### What you will do
Each line containing the string "racked" should be copied out of the entries.

Data entries

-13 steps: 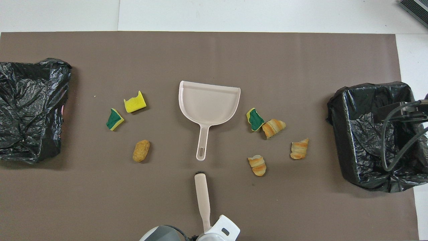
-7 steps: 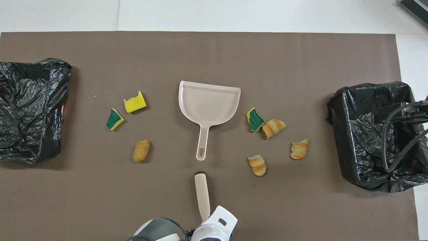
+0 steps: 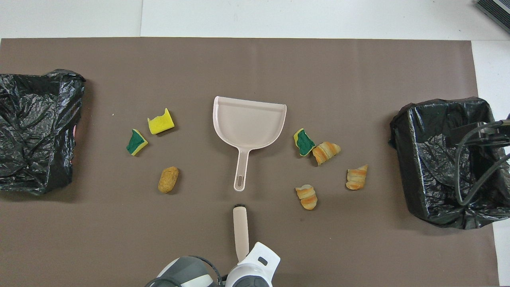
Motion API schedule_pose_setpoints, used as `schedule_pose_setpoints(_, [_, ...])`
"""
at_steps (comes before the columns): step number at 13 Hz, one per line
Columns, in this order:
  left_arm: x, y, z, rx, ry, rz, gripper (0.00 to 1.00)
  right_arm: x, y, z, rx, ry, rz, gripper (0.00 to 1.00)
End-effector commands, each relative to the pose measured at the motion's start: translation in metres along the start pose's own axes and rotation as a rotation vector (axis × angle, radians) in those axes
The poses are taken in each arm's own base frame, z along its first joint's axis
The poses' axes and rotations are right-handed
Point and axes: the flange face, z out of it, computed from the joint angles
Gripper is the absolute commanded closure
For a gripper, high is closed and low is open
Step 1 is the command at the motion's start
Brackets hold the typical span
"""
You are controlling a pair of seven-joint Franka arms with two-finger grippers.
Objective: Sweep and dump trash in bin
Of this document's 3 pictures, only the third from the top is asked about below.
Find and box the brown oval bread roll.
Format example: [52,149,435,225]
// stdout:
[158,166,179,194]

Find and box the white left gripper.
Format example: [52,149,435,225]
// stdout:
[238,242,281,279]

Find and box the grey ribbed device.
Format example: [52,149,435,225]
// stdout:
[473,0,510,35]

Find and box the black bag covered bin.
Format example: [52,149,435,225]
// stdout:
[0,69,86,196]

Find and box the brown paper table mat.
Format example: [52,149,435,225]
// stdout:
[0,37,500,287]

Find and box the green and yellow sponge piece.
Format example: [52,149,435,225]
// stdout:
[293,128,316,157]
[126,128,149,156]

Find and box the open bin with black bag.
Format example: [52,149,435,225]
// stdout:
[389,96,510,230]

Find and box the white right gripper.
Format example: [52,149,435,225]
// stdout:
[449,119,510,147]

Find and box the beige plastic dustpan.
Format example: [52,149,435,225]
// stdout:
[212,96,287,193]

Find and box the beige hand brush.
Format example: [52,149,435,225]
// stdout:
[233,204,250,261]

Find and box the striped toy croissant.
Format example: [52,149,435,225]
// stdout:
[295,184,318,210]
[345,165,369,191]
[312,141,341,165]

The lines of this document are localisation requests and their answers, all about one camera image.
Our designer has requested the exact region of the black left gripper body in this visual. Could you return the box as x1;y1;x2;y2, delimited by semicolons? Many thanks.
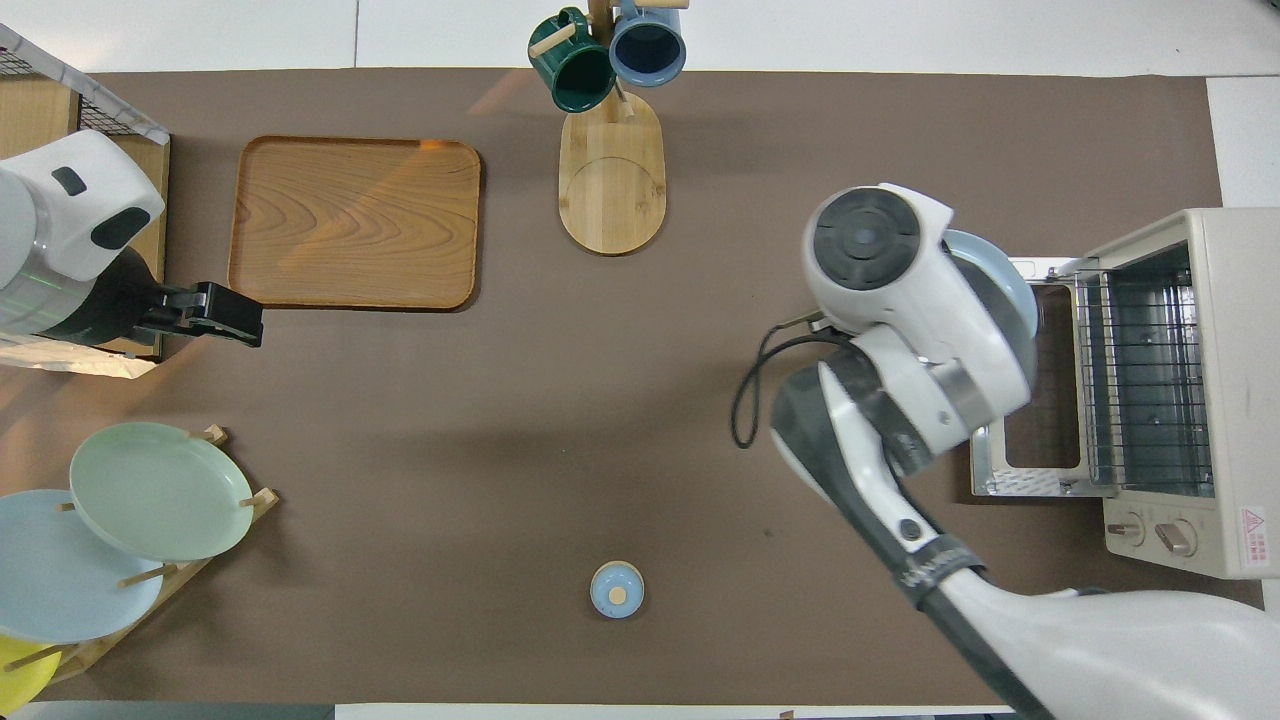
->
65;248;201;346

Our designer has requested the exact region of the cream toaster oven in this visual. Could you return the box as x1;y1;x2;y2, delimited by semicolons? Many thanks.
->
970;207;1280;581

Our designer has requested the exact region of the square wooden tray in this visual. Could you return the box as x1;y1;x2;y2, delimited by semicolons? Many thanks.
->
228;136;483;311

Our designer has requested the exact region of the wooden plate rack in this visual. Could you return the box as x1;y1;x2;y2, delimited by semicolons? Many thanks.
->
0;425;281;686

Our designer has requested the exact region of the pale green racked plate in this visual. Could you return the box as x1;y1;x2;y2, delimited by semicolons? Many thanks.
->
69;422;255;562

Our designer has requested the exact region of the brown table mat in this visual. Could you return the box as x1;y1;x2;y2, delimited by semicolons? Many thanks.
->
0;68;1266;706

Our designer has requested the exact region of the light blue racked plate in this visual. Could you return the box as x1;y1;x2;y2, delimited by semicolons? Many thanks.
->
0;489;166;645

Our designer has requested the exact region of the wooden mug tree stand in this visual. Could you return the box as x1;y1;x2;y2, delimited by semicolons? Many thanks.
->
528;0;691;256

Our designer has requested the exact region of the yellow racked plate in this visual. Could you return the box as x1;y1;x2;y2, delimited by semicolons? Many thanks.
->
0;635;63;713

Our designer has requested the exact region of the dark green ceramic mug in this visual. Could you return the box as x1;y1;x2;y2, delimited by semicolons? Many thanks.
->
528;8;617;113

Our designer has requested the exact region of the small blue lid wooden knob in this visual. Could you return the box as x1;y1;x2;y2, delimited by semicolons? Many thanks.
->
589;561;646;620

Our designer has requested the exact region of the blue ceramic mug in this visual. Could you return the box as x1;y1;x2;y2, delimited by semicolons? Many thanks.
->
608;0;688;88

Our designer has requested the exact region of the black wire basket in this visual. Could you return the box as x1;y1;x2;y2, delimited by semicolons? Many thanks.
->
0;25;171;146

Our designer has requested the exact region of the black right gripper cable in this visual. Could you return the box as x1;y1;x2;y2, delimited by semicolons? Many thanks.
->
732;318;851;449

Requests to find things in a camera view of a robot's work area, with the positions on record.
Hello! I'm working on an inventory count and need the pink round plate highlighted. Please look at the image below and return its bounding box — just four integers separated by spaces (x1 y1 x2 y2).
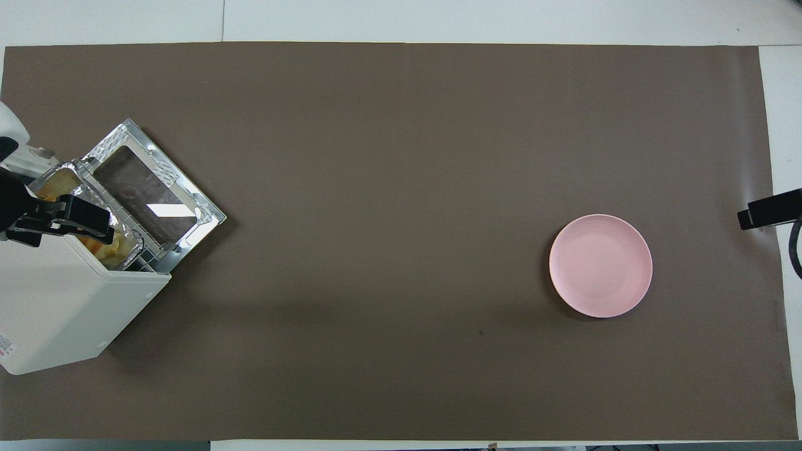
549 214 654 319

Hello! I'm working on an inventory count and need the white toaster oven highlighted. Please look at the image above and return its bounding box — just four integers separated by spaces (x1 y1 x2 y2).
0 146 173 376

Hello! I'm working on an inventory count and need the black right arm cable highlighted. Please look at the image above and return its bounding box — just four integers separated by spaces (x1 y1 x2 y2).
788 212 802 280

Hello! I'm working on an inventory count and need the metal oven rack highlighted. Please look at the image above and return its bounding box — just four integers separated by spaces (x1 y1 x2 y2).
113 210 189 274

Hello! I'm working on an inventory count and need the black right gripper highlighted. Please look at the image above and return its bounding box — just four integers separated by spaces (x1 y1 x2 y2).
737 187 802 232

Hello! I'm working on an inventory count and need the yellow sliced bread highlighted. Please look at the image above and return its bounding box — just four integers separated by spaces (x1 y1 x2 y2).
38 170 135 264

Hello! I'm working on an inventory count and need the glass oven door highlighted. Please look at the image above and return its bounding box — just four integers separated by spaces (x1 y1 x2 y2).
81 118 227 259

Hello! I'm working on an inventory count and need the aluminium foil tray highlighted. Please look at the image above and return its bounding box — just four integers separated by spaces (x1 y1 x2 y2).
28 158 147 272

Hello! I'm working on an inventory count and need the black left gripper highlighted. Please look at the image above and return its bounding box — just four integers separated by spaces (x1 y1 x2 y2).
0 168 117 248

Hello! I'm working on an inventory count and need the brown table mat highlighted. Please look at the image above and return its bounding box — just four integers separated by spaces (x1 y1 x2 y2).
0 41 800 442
---
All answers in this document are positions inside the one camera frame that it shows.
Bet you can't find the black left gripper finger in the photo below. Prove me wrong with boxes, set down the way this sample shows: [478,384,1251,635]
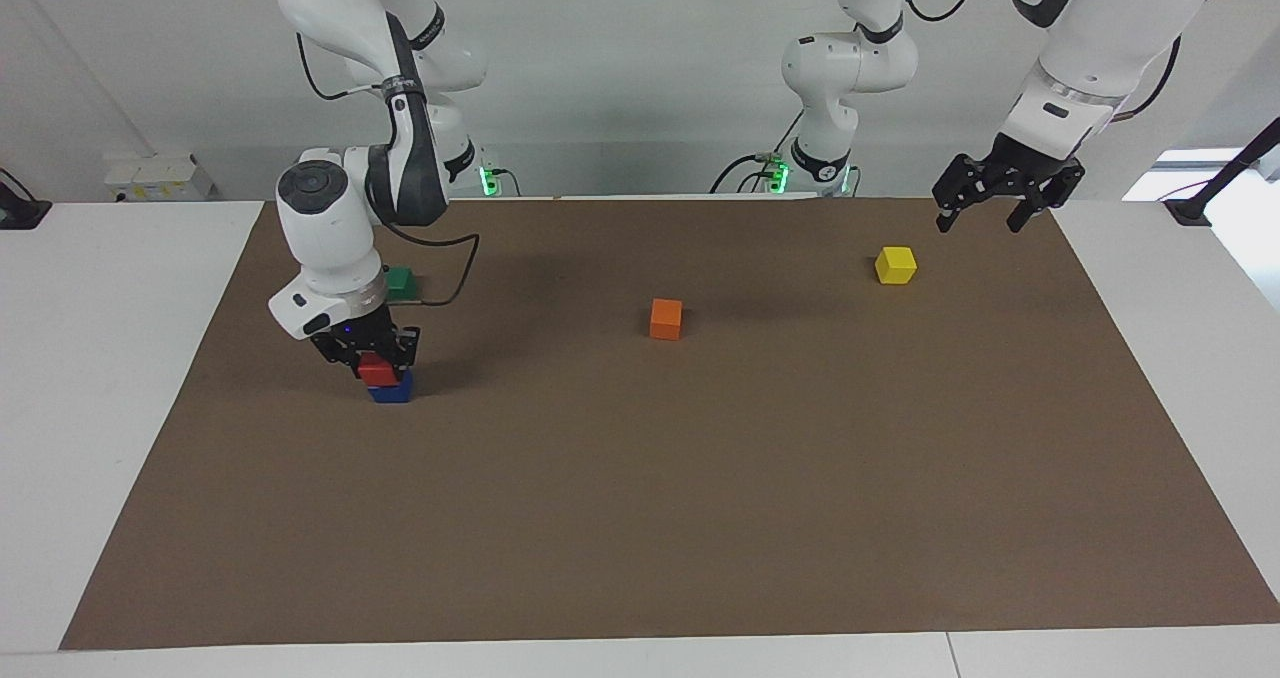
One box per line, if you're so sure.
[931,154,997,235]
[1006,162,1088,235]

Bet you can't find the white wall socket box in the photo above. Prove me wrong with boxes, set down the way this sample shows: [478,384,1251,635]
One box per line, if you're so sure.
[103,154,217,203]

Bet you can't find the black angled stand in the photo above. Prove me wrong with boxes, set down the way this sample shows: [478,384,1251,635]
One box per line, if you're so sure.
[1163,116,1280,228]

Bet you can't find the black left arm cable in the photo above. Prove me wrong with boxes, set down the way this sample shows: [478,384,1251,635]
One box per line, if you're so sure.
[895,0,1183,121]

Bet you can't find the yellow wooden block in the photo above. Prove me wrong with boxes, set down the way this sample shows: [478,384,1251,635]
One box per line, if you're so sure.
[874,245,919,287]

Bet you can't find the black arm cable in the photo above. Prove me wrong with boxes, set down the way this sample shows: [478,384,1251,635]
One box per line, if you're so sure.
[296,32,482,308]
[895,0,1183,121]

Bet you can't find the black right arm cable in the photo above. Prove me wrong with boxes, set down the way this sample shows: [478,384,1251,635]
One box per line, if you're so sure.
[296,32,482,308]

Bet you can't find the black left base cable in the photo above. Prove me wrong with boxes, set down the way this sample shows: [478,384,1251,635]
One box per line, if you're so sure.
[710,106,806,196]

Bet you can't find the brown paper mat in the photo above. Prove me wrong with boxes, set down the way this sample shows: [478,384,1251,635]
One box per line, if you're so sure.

### Exercise solution
Our designer has requested the exact region of the pale green racked plate in this visual. Could you return the box as x1;y1;x2;y2, delimited by semicolons? Many thanks.
Our designer has requested the exact region of the light blue racked plate in this visual. Could you return the box as x1;y1;x2;y2, delimited by semicolons? Many thanks.
Our designer has requested the exact region of the yellow racked plate in this visual. Could you return the box as x1;y1;x2;y2, delimited by semicolons? Many thanks.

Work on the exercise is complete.